Metadata extraction sits at the entry point of every ingestion and analysis pipeline. It runs before CRS transformation, before pixel resolution normalisation, and before any data is read from disk or cloud storage. Parsed metadata drives all subsequent decisions: which resampling kernel to apply, whether to reproject, which nodata mask to propagate, and how to align multi-source grids.

The diagram below shows where metadata extraction sits in a typical pipeline:

Raster metadata extraction pipeline position Metadata extraction is the first step; it feeds a CRS validity check, nodata normalisation, and resolution alignment, which all converge into pixel-level operations. Open raster (rasterio.open) Extract metadata CRS · transform · nodata CRS validity check Nodata normalisation Resolution alignment Pixel-level operations

Prerequisites

pip install "rasterio>=1.3" "pyproj>=3.4" "numpy>=1.24" "pydantic>=2.0"

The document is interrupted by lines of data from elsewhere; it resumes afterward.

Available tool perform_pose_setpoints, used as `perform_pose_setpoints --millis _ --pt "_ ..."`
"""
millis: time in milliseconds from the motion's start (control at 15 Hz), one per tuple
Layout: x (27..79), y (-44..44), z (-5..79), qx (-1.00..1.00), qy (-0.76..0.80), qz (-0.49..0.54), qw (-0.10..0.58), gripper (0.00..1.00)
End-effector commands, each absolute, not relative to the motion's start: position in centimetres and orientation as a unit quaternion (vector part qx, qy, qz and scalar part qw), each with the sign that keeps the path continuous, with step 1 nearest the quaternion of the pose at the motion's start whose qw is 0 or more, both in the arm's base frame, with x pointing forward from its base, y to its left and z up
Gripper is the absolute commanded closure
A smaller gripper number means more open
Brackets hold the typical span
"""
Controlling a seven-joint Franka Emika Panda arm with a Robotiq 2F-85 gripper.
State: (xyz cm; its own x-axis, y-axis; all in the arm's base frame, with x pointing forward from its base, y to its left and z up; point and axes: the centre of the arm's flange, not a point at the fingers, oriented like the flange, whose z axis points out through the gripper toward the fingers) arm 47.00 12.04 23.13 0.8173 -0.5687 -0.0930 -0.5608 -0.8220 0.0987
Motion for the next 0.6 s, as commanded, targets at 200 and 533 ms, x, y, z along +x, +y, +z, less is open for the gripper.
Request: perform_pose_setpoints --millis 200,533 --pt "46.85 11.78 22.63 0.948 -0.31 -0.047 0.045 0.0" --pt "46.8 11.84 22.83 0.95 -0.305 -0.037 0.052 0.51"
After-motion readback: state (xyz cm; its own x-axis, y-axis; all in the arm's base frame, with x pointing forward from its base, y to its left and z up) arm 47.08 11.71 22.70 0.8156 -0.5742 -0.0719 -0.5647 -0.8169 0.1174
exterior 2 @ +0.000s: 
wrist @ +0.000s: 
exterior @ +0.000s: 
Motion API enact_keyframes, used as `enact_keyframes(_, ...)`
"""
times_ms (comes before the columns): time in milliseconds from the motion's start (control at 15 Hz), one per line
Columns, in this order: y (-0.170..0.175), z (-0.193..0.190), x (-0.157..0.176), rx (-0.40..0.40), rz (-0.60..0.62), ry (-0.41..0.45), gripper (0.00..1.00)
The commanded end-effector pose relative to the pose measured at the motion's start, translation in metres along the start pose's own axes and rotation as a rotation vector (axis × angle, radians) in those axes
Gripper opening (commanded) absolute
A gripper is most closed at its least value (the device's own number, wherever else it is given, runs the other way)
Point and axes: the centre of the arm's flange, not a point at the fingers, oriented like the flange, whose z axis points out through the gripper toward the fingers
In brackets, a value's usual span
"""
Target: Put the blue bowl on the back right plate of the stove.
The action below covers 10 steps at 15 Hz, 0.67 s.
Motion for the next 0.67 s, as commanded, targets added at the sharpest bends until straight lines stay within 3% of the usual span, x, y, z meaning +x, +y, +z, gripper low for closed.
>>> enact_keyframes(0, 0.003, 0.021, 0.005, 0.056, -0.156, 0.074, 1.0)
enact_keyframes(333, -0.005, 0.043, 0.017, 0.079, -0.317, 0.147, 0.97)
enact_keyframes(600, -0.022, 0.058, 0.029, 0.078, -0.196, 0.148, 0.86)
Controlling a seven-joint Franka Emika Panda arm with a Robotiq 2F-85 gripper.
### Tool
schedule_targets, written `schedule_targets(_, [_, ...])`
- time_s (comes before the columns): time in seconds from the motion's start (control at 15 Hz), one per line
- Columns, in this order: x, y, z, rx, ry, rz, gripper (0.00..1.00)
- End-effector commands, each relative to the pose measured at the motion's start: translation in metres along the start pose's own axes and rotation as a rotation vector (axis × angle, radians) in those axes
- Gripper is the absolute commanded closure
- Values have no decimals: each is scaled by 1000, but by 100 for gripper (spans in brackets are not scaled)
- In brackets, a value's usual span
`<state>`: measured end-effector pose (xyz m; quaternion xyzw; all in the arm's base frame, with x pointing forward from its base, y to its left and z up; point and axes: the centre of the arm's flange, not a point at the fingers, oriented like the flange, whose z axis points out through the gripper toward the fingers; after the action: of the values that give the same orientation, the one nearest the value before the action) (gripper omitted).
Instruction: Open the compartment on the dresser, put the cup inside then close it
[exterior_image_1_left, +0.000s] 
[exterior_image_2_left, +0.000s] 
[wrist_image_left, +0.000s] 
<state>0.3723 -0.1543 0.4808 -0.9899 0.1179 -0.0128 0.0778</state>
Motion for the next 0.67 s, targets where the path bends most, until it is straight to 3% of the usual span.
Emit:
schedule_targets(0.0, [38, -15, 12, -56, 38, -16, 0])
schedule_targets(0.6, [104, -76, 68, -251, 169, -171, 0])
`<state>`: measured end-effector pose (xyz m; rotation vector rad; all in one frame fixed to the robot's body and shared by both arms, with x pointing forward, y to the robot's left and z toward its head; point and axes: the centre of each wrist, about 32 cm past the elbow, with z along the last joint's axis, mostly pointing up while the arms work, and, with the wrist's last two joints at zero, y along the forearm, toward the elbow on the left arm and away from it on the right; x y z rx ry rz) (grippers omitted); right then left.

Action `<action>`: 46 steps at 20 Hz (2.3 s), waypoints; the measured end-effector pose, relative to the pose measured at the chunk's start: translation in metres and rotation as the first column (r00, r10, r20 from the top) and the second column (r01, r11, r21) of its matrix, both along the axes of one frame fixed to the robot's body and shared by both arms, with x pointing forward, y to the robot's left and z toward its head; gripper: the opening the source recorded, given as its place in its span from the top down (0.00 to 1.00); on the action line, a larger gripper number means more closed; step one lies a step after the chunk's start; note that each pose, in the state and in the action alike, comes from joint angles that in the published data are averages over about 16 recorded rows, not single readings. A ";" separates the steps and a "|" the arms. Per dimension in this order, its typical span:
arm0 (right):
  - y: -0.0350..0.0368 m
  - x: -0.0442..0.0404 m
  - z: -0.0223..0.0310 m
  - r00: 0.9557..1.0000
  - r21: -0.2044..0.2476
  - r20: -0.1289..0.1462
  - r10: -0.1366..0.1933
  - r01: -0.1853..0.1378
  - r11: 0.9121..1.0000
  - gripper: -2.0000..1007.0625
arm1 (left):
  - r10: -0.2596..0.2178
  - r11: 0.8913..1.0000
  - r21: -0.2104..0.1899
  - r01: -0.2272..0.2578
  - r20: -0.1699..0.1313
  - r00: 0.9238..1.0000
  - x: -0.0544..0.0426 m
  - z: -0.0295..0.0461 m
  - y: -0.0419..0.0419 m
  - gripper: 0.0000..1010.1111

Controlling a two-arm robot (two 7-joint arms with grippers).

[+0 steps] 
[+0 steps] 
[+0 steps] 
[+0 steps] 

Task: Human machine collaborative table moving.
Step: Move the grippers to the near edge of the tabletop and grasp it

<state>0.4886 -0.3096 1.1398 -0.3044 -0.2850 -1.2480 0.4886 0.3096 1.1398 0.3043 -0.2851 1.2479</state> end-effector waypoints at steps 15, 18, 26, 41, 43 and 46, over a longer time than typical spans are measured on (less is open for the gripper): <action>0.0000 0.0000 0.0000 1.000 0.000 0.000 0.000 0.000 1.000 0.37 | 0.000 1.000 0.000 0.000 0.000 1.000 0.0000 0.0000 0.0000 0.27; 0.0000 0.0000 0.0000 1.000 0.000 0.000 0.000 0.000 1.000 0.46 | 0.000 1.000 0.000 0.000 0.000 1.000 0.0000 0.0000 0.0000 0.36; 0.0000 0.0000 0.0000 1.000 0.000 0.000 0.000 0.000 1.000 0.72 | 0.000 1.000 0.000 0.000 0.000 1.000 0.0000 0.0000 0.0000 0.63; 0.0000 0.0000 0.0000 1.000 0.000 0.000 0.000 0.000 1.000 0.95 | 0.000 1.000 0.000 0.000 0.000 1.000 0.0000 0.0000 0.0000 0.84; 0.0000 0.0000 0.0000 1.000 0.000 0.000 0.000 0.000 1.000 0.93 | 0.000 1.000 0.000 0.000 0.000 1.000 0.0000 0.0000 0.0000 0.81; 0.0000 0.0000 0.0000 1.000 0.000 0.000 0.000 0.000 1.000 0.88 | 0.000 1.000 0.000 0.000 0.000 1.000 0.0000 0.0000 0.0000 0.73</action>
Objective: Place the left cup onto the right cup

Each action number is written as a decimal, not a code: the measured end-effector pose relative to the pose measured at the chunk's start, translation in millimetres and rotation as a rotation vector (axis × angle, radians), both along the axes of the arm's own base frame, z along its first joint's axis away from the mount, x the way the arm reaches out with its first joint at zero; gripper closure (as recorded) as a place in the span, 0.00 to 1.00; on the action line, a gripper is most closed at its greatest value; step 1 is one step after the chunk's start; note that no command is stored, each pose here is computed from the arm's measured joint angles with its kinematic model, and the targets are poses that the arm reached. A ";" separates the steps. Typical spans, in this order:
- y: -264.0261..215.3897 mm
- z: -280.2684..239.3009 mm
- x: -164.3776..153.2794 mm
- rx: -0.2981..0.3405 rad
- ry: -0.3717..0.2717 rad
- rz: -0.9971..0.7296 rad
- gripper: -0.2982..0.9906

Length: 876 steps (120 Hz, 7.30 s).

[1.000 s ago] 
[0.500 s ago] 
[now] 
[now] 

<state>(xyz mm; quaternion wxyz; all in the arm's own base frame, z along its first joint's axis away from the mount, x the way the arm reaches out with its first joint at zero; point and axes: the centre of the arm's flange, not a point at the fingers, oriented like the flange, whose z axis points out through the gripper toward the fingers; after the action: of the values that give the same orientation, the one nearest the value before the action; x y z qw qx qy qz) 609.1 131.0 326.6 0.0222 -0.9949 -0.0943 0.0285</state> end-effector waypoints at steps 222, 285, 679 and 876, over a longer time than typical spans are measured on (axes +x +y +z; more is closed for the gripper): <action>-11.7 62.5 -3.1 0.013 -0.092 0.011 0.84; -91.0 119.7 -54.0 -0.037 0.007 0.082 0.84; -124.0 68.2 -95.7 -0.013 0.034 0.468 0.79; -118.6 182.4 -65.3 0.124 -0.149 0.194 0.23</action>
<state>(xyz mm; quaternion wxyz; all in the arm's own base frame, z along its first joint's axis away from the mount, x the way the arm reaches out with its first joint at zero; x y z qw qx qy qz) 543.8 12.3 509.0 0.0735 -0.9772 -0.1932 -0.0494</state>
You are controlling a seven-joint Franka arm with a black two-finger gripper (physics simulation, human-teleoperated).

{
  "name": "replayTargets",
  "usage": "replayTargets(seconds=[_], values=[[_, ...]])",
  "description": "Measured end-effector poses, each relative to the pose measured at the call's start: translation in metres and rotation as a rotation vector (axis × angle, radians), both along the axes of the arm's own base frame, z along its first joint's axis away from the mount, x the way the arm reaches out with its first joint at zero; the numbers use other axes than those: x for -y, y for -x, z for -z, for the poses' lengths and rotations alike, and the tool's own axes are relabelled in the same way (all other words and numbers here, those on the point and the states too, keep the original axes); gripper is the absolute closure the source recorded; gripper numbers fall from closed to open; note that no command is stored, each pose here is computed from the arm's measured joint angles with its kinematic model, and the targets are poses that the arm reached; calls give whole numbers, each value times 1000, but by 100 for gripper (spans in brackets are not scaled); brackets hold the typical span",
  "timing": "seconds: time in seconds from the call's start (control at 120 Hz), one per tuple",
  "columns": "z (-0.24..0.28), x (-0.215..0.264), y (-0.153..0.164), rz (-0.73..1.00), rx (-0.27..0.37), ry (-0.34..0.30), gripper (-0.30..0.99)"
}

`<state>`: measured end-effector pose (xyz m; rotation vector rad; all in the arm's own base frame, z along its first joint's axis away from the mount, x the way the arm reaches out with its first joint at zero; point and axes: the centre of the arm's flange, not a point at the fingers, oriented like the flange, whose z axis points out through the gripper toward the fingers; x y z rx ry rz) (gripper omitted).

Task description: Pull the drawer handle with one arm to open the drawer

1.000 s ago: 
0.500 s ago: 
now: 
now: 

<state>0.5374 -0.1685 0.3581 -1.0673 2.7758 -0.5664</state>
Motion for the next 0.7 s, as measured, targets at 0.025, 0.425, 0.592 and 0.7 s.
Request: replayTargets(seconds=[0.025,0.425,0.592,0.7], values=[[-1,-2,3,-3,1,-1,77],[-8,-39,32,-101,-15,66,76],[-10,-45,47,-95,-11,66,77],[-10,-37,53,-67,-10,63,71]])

For GDAL binary compatibility, prefer the conda-forge build:

conda install -c conda-forge rasterio pyproj numpy
Library Min version Why required
rasterio 1.3 Dataset reader, affine transform, tag access
pyproj 3.4 CRS string normalisation, authority lookups
numpy 1.24 Dtype introspection, nodata range checks
pydantic 2.0 Optional — strict model validation and JSON schema

Conceptual prerequisites:


Step-by-step workflow

Step 1 — Open the raster safely

Always open files inside a with block. This guarantees that the underlying GDAL dataset handle is released immediately after parsing, which prevents file descriptor leaks in long-running workers or multiprocessing pools.

import rasterio

uri = "s3://my-bucket/scene.tif"   # local path or /vsis3/ URI both work

with rasterio.open(uri) as src:
    print(src.driver)       # GTiff, HDF5, JP2OpenJPEG, …
    print(src.count)        # number of bands
    print(src.width, src.height)

For cloud-hosted files, configure GDAL environment variables before the first open call to enable HTTP range requests and avoid full-file downloads:

import os
os.environ["GDAL_DISABLE_READDIR_ON_OPEN"] = "EMPTY_DIR"
os.environ["CPL_VSIL_CURL_ALLOWED_EXTENSIONS"] = ".tif,.tiff"
os.environ["AWS_NO_SIGN_REQUEST"] = "YES"   # for public buckets

Step 2 — Read core spatial attributes

The five attributes below form the geometric contract for the raster. Every downstream operation — reprojection, window reads, spatial joins — depends on them being correct.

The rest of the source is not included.